Directions for this task ▸ Copy out each line below that has the word "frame" in it.

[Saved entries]
---*---
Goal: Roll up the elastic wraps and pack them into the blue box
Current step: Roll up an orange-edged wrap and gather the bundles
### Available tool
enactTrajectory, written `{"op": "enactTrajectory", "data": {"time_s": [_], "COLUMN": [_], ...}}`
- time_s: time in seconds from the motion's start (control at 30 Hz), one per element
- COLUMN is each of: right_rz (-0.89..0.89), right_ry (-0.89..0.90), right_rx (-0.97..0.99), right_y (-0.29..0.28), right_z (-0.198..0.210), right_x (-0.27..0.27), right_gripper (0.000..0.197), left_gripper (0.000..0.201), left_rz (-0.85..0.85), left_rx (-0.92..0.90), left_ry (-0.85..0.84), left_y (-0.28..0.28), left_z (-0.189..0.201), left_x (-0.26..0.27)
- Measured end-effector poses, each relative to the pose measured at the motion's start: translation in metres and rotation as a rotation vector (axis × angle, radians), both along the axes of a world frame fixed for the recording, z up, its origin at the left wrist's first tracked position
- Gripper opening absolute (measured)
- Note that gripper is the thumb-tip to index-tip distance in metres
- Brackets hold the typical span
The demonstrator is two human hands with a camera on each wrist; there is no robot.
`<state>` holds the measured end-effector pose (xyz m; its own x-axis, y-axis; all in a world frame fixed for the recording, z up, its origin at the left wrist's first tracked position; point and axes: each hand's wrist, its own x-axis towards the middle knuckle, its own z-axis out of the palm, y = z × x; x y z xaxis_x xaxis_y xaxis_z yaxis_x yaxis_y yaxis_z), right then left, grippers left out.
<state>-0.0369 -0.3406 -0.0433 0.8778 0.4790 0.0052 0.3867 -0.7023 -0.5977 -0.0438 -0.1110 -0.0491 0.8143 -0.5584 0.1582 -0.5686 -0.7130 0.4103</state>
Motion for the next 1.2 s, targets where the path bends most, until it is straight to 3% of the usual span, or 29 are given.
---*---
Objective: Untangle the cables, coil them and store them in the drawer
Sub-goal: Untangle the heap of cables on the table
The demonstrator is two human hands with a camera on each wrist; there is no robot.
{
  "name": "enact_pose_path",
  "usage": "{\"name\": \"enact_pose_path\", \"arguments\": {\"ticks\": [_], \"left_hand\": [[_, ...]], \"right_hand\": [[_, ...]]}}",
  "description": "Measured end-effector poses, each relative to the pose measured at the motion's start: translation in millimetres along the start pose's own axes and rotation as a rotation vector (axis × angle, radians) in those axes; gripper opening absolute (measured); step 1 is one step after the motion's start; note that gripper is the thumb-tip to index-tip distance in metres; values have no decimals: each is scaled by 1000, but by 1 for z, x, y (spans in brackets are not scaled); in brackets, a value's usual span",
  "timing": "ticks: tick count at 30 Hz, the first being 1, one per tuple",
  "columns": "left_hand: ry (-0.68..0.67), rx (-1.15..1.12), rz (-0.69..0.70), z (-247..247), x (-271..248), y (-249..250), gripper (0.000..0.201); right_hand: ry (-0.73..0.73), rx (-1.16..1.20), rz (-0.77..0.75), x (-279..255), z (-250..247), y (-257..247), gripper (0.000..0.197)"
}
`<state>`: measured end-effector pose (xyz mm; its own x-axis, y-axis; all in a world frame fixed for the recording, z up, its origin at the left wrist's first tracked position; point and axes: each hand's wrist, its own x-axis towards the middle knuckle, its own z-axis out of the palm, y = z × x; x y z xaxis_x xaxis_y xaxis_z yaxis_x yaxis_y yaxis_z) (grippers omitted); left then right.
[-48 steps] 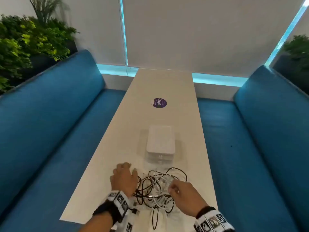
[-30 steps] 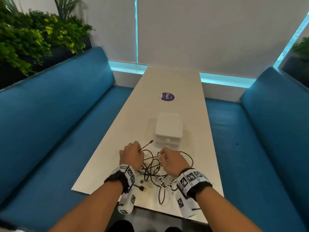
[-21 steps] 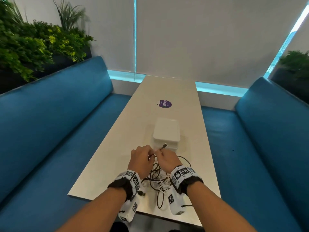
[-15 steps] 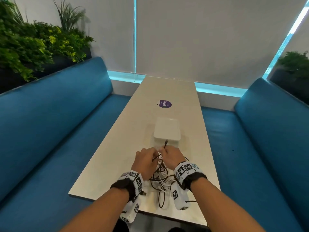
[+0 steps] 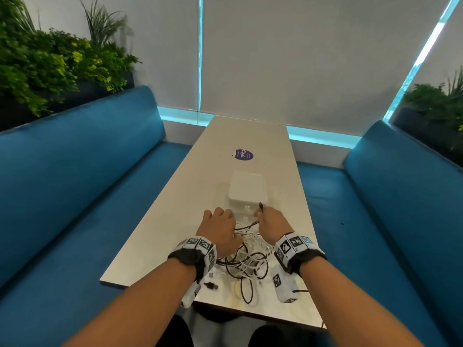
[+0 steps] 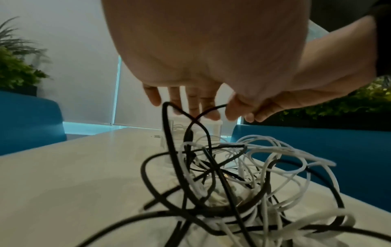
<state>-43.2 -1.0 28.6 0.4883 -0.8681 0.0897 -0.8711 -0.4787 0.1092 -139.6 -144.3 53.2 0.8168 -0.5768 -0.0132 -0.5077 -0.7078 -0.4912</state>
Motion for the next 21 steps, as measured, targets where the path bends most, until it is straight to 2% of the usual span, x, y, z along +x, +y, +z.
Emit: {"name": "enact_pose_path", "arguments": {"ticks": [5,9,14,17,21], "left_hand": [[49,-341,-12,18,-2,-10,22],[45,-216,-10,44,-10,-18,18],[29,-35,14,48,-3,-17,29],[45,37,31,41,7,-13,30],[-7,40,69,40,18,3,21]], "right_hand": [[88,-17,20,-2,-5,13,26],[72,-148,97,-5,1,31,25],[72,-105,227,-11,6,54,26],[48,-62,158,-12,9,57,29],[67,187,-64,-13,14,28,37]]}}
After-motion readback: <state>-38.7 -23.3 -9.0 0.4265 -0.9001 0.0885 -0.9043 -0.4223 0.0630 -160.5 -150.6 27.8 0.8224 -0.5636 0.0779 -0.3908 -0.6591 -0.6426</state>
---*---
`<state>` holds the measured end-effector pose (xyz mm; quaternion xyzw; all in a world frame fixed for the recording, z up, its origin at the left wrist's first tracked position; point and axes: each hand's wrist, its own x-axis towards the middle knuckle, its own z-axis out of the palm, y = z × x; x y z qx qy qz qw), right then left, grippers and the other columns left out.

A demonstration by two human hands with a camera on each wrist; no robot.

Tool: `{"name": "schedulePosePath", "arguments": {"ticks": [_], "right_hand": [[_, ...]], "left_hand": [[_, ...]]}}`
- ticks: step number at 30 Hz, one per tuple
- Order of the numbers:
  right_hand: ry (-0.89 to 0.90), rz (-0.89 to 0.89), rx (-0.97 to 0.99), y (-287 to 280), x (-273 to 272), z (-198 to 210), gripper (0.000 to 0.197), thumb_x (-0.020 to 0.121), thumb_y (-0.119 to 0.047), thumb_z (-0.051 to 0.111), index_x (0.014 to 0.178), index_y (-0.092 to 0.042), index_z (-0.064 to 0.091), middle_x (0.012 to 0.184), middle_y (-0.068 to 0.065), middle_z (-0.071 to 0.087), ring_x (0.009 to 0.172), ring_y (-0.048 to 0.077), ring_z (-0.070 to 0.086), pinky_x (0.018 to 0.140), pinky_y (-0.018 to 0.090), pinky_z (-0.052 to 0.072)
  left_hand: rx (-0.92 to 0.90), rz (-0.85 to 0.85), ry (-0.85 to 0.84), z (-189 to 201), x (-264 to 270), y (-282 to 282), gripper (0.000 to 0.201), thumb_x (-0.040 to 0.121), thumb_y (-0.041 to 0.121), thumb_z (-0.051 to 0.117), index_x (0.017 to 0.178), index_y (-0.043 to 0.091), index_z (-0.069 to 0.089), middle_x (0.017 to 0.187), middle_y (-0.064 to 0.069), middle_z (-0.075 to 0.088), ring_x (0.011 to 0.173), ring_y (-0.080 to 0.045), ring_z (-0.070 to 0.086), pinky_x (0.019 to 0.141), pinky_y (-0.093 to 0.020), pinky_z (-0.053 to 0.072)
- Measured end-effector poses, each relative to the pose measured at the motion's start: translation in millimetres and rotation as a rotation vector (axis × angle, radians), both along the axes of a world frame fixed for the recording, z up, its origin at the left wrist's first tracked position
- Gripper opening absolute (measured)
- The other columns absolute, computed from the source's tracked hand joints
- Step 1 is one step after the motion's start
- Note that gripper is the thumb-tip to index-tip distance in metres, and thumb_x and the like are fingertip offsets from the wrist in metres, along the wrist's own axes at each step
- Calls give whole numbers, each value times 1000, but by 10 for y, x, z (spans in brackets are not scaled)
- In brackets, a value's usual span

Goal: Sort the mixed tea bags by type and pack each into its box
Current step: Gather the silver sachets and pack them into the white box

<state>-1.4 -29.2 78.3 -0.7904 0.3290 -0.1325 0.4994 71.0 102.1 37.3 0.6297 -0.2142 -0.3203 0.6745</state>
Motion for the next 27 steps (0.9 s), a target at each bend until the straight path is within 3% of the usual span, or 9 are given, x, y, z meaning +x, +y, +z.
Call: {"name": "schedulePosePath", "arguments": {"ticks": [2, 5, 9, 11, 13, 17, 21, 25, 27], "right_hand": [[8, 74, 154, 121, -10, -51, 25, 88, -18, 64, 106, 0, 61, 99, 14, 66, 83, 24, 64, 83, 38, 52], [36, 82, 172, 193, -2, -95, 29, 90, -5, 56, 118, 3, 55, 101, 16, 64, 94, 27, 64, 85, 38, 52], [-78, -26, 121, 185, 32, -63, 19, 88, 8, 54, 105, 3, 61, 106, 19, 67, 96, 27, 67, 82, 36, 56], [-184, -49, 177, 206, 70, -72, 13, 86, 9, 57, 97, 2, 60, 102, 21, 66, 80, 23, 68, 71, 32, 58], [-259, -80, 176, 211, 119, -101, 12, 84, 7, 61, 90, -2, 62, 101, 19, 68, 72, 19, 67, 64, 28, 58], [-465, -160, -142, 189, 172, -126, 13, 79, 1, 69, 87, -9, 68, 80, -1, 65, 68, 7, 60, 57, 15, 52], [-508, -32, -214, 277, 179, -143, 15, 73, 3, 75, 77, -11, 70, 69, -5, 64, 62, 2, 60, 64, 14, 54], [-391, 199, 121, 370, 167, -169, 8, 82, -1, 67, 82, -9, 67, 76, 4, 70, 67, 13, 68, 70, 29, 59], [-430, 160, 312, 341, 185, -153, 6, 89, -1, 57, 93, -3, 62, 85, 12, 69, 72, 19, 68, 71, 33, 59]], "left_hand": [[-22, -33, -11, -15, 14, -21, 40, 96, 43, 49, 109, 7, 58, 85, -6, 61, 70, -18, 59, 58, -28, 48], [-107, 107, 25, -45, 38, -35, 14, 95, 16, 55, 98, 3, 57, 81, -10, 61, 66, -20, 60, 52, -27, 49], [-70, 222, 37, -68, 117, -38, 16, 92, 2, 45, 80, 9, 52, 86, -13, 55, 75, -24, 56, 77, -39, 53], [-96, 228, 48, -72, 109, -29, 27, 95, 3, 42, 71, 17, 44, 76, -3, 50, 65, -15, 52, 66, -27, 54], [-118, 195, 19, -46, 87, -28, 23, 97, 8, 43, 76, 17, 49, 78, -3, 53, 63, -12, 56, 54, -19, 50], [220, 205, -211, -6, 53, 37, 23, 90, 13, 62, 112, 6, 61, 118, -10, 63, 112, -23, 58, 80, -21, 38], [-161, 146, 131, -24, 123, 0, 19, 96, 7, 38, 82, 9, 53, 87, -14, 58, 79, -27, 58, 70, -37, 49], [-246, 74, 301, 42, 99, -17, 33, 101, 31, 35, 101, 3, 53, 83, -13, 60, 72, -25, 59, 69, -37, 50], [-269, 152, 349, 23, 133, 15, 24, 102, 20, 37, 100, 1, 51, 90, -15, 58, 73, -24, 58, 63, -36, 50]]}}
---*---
Reply ▸
- Measured end-effector poses, each relative to the pose measured at the motion's start: translation in metres and rotation as a rotation vector (axis × angle, radians), both along the axes of a world frame fixed for the recording, z up, its origin at the left wrist's first tracked position
`<state>` holds the measured end-effector pose (xyz m; its own x-axis, y-axis; all in a world frame fixed for the recording, z up, its origin at the left wrist's first tracked position; point and axes: each hand's wrist, its own x-axis towards the middle knuckle, its own z-axis out of the palm, y = z × x; x y z xaxis_x xaxis_y xaxis_z yaxis_x yaxis_y yaxis_z), right then left, grippers left out.
`<state>`: measured end-effector pose (xyz mm; its own x-axis, y-axis; all in a world frame fixed for the recording, z up, its origin at the left wrist's first tracked position; point and axes: each hand's wrist, its own x-axis towards the middle knuckle, its own z-axis out of the palm, y = z × x; x y z xaxis_x xaxis_y xaxis_z yaxis_x yaxis_y yaxis_z) (grippers omitted); left then right.
`<state>` holds the measured end-effector pose (xyz mm; quaternion xyzw; all in a world frame fixed for the recording, z up, its origin at the left wrist's first tracked position; point and axes: each hand's wrist, its own x-axis towards the middle knuckle, its own z-axis out of the palm, y = z × x; x y z qx qy qz qw), right then left, grippers and the other columns left out.
- Measured end-effector poses, each relative to the pose measured at the motion's start: translation in millimetres and rotation as a rotation vector (axis × angle, radians), both along the axes of a world frame fixed for the recording, z up, its origin at the left wrist's first tracked position

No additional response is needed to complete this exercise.